*Task goal*
Return the records exactly, with nothing added.

*Data listing*
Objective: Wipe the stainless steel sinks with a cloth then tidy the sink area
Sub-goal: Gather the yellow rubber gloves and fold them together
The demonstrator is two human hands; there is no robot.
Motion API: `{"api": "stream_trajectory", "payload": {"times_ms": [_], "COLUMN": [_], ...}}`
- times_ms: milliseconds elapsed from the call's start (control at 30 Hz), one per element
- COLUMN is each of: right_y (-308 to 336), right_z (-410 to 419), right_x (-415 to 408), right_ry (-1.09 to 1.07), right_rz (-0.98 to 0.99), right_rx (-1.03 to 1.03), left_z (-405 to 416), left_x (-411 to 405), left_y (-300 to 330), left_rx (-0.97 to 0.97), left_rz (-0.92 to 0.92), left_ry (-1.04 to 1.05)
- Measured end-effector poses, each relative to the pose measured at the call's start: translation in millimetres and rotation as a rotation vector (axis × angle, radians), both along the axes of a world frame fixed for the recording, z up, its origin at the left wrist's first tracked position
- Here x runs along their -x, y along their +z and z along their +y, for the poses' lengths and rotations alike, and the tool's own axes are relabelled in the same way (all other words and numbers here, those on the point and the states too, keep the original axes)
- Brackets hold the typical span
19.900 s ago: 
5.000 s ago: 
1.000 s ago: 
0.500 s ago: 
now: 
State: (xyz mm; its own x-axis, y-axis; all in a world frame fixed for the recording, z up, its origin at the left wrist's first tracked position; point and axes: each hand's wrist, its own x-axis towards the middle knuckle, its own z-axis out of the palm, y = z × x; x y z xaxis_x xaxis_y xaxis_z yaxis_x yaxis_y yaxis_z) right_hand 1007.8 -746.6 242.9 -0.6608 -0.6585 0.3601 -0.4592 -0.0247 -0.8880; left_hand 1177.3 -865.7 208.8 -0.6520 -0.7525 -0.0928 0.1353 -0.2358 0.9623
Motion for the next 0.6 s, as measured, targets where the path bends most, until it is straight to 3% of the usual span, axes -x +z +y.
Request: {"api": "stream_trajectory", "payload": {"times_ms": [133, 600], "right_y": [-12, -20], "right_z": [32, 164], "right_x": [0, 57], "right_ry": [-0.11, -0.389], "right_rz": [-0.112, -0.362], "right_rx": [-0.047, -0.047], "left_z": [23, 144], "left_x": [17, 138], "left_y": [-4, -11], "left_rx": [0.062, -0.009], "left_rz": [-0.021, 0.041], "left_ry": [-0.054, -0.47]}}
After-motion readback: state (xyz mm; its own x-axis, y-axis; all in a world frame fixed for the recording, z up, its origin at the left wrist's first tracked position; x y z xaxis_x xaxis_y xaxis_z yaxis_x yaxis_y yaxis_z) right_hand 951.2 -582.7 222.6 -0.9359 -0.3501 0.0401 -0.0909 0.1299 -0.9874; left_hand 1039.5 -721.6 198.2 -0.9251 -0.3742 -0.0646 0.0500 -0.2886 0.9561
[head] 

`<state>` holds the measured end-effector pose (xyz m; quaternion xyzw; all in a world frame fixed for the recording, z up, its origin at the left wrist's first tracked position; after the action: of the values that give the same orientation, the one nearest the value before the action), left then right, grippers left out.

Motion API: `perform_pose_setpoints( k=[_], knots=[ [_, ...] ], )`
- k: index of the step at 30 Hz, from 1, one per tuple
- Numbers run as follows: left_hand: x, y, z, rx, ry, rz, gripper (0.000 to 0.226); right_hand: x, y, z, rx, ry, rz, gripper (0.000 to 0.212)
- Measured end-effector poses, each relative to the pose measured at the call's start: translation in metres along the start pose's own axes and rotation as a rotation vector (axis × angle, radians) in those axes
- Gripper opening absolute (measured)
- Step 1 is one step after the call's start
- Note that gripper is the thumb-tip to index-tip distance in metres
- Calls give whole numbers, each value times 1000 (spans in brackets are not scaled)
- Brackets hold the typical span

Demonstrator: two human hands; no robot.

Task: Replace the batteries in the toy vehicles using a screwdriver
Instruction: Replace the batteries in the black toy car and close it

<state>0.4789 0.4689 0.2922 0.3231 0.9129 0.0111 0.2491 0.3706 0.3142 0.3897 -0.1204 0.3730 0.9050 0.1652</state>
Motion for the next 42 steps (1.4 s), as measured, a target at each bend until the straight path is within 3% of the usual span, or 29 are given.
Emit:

*Task output*
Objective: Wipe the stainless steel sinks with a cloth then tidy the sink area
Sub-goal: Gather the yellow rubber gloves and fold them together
The demonstrator is two human hands; there is no robot.
Motion API: `{"api": "stream_trajectory", "payload": {"times_ms": [_], "COLUMN": [_], ...}}`
- times_ms: milliseconds elapsed from the call's start (control at 30 Hz), one per element
- COLUMN is each of: right_y (-308 to 336), right_z (-410 to 419), right_x (-415 to 408), right_ry (-1.09 to 1.07), right_rz (-0.98 to 0.99), right_rx (-1.03 to 1.03), left_z (-405 to 416), left_x (-411 to 405), left_y (-300 to 330), left_rx (-0.97 to 0.97), left_rz (-0.92 to 0.92), left_ry (-1.04 to 1.05)
- Measured end-effector poses, each relative to the pose measured at the call's start: translation in millimetres and rotation as a rotation vector (axis × angle, radians), both along the axes of a world frame fixed for the recording, z up, its origin at the left wrist's first tracked position
- Here x runs along their -x, y along their +z and z along their +y, for the poses' lengths and rotations alike, and the tool's own axes are relabelled in the same way (all other words and numbers here, those on the point and the states too, keep the original axes)
- Brackets hold the typical span
19.900 s ago: 
5.000 s ago: 
1.000 s ago: 
0.500 s ago: 
now: 
State: (xyz mm; its own x-axis, y-axis; all in a world frame fixed for the recording, z up, its origin at the left wrist's first tracked position; point and axes: each hand's wrist, its own x-axis towards the middle knuckle, its own z-axis out of the palm, y = z × x; x y z xaxis_x xaxis_y xaxis_z yaxis_x yaxis_y yaxis_z) right_hand 1007.8 -746.6 242.9 -0.6608 -0.6585 0.3601 -0.4592 -0.0247 -0.8880; left_hand 1177.3 -865.7 208.8 -0.6520 -0.7525 -0.0928 0.1353 -0.2358 0.9623
Motion for the next 0.6 s, as measured, targets where the path bends most, until it is straight to 3% of the usual span, axes -x +z +y.
Request: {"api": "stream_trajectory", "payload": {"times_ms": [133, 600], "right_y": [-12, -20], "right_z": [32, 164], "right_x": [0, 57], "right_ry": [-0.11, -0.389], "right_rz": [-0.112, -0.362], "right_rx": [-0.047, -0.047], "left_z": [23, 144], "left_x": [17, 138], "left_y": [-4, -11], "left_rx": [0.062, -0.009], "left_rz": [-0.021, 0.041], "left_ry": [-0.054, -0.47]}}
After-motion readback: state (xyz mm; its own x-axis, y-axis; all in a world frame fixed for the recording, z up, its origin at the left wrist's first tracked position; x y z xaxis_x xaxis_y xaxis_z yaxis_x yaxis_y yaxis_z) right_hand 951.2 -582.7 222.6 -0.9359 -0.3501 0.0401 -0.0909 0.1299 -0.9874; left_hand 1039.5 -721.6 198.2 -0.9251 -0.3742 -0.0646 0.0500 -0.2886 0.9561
[head] 

`<state>` holds the measured end-effector pose (xyz m; quaternion xyzw; all in a world frame fixed for the recording, z up, its origin at the left wrist's first tracked position; after the action: of the values that give the same orientation, the one nearest the value before the action), left then right, grippers left out.

Motion API: `perform_pose_setpoints( k=[_], knots=[ [_, ...] ], )`
- k: index of the step at 30 Hz, from 1, one per tuple
- Numbers run as follows: left_hand: x, y, z, rx, ry, rz, gripper (0.000 to 0.226); right_hand: x, y, z, rx, ry, rz, gripper (0.000 to 0.212)
- Measured end-effector poses, each relative to the pose measured at the call's start: translation in metres along the start pose's own axes and rotation as a rotation vector (axis × angle, radians) in those axes
- Gripper opening absolute (measured)
- Step 1 is one step after the call's start
- Note that gripper is the thumb-tip to index-tip distance in metres
- Calls give whole numbers, each value times 1000 (spans in brackets are not scaled)
- Brackets hold the typical span

Demonstrator: two human hands; no robot.

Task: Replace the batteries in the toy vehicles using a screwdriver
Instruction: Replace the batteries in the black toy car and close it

<state>0.4789 0.4689 0.2922 0.3231 0.9129 0.0111 0.2491 0.3706 0.3142 0.3897 -0.1204 0.3730 0.9050 0.1652</state>
Motion for the next 42 steps (1.4 s), as measured, a target at each bend until the straight path is within 3% of the usual span, or 29 are given.
Emit:

That concludes the output for this exercise.